Clinton Takes His Message Beyond The Beltway

CHAMPAIGN, Ill. (AllPolitics, Jan. 28) -- One day after his well-received State of the Union speech, President Bill Clinton strayed beyond the Beltway, touting his initiatives in Illinois and Wisconsin and seeking to extend the upward bounce in public opinion he's getting from the speech.


It's an annual journey for Clinton, who likes to take his message straight to the people immediately after he delivers it to the Washington crowd. This year, Clinton picked Champaign, Ill., and La Crosse, Wis.

In Champaign, at the University of Illinois, Clinton repeated many of the themes that he addressed in his State of the Union: the importance of education, the need to shore up Social Security, the need to increase medical and scientific funding.

The president also took up one of Vice President Al Gore's top issues -- the need to address global climate change. "Listen," he told the students, "this is your future. This is your life. This is the world your children and your grandchildren will have to live in in the 21st century. This is crazy for us not to do this. We do not have to take the economy down. We will lift the economy up and you have to take the lead in helping us to meet this challenge."

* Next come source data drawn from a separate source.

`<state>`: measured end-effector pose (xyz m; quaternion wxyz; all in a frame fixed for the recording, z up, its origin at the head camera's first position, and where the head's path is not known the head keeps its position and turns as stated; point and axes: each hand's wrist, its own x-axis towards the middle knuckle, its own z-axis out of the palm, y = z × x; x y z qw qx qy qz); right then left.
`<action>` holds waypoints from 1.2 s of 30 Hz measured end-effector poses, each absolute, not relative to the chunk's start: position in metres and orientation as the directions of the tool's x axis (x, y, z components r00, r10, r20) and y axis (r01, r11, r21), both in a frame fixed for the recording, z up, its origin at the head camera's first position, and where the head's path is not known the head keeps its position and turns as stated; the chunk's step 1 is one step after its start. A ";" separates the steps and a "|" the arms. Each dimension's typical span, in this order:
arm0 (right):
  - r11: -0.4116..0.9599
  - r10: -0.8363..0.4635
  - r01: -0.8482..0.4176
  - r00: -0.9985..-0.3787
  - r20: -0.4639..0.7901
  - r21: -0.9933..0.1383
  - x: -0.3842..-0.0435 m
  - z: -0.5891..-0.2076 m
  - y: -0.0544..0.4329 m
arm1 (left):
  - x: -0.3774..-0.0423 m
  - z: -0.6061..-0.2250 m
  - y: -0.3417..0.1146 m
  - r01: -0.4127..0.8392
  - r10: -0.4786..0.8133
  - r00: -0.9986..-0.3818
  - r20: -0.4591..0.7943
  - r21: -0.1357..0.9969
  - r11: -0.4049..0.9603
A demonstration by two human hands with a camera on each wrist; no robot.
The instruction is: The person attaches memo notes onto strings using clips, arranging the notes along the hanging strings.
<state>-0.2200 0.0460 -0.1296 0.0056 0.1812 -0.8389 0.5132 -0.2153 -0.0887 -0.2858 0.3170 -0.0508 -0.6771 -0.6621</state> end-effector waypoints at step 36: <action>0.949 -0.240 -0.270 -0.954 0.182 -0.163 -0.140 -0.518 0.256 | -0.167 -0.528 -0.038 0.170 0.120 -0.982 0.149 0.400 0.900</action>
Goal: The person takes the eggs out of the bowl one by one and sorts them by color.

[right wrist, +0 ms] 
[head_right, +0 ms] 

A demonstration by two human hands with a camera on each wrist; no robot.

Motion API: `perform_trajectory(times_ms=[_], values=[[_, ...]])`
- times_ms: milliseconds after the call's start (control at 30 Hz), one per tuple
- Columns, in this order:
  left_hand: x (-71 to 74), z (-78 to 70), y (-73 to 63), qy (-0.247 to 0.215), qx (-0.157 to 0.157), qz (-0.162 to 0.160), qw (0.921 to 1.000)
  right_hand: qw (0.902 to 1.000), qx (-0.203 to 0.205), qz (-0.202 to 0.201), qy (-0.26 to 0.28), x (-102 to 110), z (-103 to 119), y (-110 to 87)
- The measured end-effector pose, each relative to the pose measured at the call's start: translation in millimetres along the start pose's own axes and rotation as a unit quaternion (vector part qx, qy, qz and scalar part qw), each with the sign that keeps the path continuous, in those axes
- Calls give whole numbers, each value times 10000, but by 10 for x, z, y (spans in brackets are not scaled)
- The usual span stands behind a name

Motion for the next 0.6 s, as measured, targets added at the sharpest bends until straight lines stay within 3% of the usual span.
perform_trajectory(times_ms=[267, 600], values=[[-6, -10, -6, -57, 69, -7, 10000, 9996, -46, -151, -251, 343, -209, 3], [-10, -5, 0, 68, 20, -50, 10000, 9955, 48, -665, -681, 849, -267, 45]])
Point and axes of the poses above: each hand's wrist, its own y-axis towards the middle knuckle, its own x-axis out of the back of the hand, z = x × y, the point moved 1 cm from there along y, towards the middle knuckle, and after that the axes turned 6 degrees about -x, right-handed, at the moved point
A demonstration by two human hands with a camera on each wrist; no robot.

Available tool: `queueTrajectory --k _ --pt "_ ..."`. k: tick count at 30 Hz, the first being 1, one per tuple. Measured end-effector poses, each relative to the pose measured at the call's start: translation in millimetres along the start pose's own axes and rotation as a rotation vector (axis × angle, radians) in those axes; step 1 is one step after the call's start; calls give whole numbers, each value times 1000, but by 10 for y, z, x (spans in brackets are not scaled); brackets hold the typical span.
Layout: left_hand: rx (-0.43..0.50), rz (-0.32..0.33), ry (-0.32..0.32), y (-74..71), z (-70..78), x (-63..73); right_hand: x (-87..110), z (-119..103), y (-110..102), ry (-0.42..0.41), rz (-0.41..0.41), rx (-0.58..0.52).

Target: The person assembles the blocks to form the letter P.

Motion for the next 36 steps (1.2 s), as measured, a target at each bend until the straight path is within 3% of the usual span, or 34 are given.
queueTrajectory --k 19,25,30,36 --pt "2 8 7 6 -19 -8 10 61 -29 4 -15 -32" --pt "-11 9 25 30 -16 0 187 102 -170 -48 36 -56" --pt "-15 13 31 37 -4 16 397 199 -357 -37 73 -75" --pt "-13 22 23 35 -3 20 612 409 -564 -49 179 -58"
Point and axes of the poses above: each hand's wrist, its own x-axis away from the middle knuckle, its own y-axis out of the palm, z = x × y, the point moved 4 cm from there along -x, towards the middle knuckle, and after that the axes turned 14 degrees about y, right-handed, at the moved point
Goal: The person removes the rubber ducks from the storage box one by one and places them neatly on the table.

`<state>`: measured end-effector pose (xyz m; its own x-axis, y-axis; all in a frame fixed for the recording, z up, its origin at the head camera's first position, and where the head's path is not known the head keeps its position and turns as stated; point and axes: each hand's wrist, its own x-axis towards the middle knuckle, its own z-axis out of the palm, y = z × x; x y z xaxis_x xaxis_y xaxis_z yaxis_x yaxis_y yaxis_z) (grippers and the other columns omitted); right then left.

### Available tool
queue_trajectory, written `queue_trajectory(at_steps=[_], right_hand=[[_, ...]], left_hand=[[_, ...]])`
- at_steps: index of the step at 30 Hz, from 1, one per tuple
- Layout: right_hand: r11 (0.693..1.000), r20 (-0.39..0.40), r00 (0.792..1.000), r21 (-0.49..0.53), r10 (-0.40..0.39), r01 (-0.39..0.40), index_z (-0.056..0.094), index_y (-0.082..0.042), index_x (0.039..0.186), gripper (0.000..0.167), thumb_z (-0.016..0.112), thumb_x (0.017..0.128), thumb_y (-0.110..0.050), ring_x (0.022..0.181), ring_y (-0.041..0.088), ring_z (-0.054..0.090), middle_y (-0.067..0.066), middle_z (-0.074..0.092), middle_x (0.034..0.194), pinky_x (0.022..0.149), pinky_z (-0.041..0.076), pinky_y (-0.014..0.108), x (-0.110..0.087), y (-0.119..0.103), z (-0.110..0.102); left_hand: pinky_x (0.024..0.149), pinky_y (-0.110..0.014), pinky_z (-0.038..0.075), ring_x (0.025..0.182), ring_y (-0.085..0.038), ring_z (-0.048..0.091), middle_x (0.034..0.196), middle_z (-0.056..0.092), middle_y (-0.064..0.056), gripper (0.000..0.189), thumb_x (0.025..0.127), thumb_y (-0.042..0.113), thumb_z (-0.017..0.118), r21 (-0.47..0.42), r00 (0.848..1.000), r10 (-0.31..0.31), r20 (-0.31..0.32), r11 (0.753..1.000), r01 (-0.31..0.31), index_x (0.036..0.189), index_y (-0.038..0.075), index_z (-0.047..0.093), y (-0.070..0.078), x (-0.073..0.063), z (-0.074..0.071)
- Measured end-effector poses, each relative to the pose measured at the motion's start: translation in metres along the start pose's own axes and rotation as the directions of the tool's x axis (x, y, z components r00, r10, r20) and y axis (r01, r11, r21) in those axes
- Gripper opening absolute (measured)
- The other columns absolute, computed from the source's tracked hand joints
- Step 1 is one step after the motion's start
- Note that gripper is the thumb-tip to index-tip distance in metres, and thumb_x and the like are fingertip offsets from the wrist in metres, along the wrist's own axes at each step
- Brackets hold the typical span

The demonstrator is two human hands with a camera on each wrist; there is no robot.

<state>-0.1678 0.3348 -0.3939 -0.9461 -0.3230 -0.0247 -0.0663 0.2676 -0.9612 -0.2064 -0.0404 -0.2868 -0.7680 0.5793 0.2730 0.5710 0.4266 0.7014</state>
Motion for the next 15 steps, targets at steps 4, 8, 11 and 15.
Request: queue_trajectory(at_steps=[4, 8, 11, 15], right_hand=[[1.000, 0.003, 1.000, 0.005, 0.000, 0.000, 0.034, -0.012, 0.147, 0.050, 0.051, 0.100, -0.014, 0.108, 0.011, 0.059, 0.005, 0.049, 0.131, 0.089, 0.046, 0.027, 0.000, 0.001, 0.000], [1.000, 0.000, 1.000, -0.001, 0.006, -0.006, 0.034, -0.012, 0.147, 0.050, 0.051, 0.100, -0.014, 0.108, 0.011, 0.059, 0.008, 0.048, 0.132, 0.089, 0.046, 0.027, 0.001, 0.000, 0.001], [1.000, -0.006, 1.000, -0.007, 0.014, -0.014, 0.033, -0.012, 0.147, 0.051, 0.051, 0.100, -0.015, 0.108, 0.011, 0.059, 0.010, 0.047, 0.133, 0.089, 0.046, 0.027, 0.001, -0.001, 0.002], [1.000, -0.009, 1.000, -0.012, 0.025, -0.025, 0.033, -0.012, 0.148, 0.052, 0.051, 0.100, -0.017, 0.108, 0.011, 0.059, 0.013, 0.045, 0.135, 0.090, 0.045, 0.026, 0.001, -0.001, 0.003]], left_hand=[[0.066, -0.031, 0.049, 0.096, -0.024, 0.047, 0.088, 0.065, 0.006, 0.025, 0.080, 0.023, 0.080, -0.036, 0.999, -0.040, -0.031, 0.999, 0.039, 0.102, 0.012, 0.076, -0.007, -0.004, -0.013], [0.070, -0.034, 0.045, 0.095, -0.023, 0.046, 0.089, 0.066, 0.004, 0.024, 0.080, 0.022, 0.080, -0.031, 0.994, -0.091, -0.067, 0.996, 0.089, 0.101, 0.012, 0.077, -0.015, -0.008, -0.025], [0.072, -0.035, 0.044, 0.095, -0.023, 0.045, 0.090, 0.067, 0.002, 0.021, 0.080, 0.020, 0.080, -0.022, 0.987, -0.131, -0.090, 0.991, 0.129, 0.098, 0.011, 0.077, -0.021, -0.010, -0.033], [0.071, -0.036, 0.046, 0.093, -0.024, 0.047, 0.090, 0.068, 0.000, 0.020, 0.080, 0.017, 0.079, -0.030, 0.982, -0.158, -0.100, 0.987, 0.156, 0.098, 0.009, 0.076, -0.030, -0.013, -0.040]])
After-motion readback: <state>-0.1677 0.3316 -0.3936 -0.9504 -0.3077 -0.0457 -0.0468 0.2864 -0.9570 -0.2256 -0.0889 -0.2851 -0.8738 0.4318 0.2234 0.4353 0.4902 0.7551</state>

An unusually animated Gore introduced Clinton in Illinois, with a sort of modified fiery-Southern-preacher style of oratory. Gore first tried the style on for size in Atlanta last week at ceremonies marking the Martin Luther King, Jr., holiday.

Clinton took note of Gore's energy, quipping, "I thought to myself first it will become slightly obvious to this audience that he and I come from a little further south in the United States. And then I was thinking when he really got going that I wish I had people walking the aisles passing the plate."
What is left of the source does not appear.